• [TASK TO COMPLETE]:
Of the lines below, write out exactly those from the line with "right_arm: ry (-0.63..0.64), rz" through the line with "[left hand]", both included, and skip the rest.

• [GIVEN MATERIAL]:
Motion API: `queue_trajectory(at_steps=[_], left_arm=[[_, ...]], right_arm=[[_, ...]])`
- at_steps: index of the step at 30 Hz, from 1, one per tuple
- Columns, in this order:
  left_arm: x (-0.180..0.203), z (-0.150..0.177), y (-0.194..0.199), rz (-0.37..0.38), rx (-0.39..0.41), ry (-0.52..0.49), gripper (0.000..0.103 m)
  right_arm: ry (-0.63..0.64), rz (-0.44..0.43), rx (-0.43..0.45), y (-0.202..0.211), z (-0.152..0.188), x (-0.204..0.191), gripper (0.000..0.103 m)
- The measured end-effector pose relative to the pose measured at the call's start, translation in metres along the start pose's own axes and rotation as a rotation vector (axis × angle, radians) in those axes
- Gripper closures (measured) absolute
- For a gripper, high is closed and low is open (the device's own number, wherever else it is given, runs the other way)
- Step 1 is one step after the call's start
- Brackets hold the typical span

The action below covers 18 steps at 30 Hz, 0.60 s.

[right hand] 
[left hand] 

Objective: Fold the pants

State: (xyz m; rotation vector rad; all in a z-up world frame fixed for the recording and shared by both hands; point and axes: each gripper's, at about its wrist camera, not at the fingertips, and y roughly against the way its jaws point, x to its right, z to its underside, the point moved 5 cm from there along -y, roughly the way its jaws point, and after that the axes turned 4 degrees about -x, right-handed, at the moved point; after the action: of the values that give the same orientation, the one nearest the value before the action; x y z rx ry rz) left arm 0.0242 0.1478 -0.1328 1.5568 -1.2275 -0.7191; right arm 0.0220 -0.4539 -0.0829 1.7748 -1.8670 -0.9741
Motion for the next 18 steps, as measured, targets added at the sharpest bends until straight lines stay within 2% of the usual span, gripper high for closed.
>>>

• [ANSWER SECTION]:
  right_arm: ry (-0.63..0.64), rz (-0.44..0.43), rx (-0.43..0.45), y (-0.202..0.211), z (-0.152..0.188), x (-0.204..0.191), gripper (0.000..0.103 m)
- The measured end-effector pose relative to the pose measured at the call's start, translation in metres along the start pose's own axes and rotation as a rotation vector (axis × angle, radians) in those axes
- Gripper closures (measured) absolute
- For a gripper, high is closed and low is open (the device's own number, wherever else it is given, runs the other way)
- Step 1 is one step after the call's start
- Brackets hold the typical span

The action below covers 18 steps at 30 Hz, 0.60 s.

[right hand] 
[left hand] 

The required output has been supplied.